У этого Вибеллия Минуций не раз бывал в гостях, играя с хозяином в кости. Тот был баснословно богат, с рабами обращался хуже, чем со скотом. По подсчетам Минуция, на землях Вибеллия работало не меньше двух тысяч рабов.
За два часа до рассвета возглавляемый Минуцием и Ламидом отряд покинул Кланиан, перед воротами которого устрашающе торчали насаженные на копья головы злополучных Волкация и Сильвана.
Восставшие двинулись по направлению к Ацеррам. На пол пути между этим городом и Свессулой, отстоявшими друг от друга примерно на шесть миль, находилась уже упомянутая вилла бывшего римского сенатора.
Усадебный двор Вибеллия представлял настоящую крепость. Он был обнесен высоким и прочным забором из камня и дерева. В этой местности разбойничьи шайки порой давали о себе знать, совершая нападения на богатые виллы, но укрепленная усадьба Вибеллия была им не по зубам, и они обходили ее стороной.
Появление восставших было неожиданным, но ворота усадьбы засевшие в ней обитатели отказались открыть.
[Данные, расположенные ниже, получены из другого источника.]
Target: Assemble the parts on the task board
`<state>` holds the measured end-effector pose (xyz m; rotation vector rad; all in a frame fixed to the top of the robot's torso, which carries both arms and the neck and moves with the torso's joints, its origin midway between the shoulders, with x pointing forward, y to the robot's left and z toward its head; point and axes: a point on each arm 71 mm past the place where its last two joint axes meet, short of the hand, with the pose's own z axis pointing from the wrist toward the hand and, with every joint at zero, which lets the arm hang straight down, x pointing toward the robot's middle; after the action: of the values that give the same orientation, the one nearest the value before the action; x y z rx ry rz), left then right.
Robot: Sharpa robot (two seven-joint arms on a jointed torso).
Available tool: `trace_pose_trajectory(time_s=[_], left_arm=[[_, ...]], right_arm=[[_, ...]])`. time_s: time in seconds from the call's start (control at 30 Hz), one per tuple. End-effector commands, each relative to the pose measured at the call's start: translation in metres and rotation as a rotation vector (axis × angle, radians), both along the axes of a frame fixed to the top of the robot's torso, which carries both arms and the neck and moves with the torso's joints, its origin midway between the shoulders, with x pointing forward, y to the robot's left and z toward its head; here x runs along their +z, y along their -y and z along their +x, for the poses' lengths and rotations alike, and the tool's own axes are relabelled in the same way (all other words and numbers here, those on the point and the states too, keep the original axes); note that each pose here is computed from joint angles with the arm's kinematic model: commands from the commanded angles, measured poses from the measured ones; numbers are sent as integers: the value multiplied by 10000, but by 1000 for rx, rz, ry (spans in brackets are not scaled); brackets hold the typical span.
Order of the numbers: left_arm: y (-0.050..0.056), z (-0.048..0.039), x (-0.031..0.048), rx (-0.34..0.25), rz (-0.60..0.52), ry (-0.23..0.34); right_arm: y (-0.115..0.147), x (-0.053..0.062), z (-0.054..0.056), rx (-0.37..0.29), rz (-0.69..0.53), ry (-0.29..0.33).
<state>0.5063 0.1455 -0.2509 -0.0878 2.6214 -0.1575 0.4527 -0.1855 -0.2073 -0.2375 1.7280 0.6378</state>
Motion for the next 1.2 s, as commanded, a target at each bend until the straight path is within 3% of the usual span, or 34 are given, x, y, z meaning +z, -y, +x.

Из-за ограды в нападавших полетели камни, дротики и стрелы.
Минуций приказал поджечь ворота.
Обозленные сопротивлением повстанцы не только подожгли ворота, но и стали метать в усадебный дом дротики с зажженными пучками соломы.
Пока горели ворота, занялась и крыша дома.
Спустя еще немного времени осаждавшие, разметав обугленные доски ворот, ворвались во двор виллы.
Защищавшие ее рабы и надсмотрщики частью разбежались, частью были схвачены. Последних привели к Минуцию, который сразу предложил им вступить в ряды бойцов за свободу.
Ответом ему было более чем недружелюбное молчание.
— Спрашиваю вас еще раз, — нахмурившись, сказал Минуций. — Я хочу знать, кто из вас, рабов, желает обрести свободу? Только не говорите мне о том, что вам хорошо живется у вашего превосходного господина и свобода вам не нужна. Ни один раб не откажется от красного фригийского колпака.